In subjects with COPD, the cost of transport at self-selected walking speed increased with increasing gait variability (Fig. 4A) and decreased with increasing speed (Fig. 4B). This result can be easily explained taking into account the dependence of the cost of transport on the walking speed if the descending limb of the curve describing this relation (Fig. 1B) and the dependence of gait variability on the walking speed (Fig. 3) are considered. Multiple linear regressions including the cost of transport at self-selected walking speed as the dependent variable and the coefficient of variation and the self-selected walking speed as independent variables showed that both the walking speed and the coefficient of variation were predictors of the cost of transport. This result suggests that gait variability may be a determinant of the cost of transport in patients with COPD.

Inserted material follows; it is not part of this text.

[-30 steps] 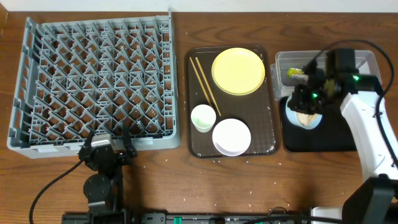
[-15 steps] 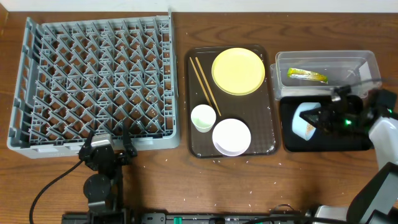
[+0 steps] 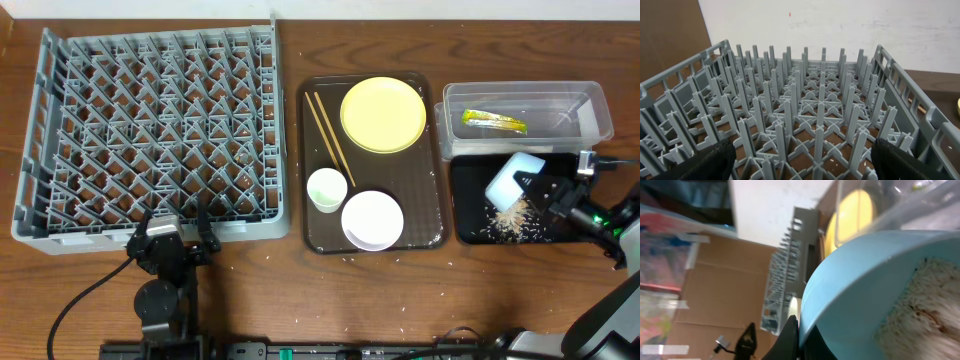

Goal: Sort waste into correct bins and load items into the dishwasher
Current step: 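Move the blue bowl over the black tray and tip out the rice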

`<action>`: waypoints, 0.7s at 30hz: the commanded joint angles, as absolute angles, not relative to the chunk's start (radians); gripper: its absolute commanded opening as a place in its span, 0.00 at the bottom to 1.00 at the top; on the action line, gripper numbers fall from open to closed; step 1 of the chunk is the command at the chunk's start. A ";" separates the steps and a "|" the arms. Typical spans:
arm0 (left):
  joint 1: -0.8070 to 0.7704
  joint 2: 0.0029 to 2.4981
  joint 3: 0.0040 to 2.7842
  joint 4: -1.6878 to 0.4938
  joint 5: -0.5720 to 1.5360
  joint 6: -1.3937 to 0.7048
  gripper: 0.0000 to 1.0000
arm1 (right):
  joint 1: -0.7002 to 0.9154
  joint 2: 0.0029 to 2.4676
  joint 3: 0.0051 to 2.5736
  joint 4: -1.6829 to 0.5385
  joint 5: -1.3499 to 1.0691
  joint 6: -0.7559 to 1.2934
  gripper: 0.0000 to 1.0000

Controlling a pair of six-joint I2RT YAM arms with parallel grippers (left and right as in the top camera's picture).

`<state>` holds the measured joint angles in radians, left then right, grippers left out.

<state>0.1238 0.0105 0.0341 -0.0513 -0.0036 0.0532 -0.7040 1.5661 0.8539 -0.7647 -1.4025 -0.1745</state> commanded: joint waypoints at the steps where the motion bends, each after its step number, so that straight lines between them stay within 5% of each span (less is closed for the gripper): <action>1: 0.129 0.004 0.004 -0.072 -0.015 0.060 0.88 | -0.733 1.547 0.851 -0.758 -1.550 -0.199 0.01; 21: 0.129 0.004 0.004 -0.072 -0.015 0.060 0.88 | -0.802 1.547 0.851 -0.589 -1.484 0.257 0.01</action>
<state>0.1234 0.0105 0.0341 -0.0513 -0.0032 0.0528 -0.7910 1.5658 0.8532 -0.5961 -1.5078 0.1425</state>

This work has some limitations that should be taken into account. The study was powered to reveal a moderate increase in the cost of transport at self-selected walking speeds, and not for a full characterization of the differences in walking mechanics between subgroups of subjects with COPD with different disease severity. Moreover, the possible role of gait variability in the determination of the cost of transport should be verified in a larger number of patients. Patients were excluded from this study if affected by comorbidities,⁴² even though at least some of these diseases may affect the walking behavior of patients with COPD. In the present work, gait variability has been indexed by the fluctuations of the stride frequency. We recognize that this is an arbitrary choice, as many other parameters (eg, step length or stride width) could have been considered, and these parameters are not necessarily related to the same control system.³⁶ On the other hand, at least in young subjects, the coefficients of variation of step interval and length, and of stride interval and length, appear to change similarly with changes in walking speed.³⁹ No attempt has been made to quantify the long-range correlations, which form the structure of the stride-to-stride fluctuations.⁴³

In summary, subjects with COPD did not choose to walk at a speed at which the cost of transport is minimal, and their walking economy did not seem to be different from that of healthy subjects at the same absolute speed or at the self-selected walking speed. In addition, the self-selected walking speed chosen by subjects with COPD seems to be a perfect strategy to walk at the fastest possible velocity while mitigating dyspnea and avoiding excessive gait variability and cost of transport.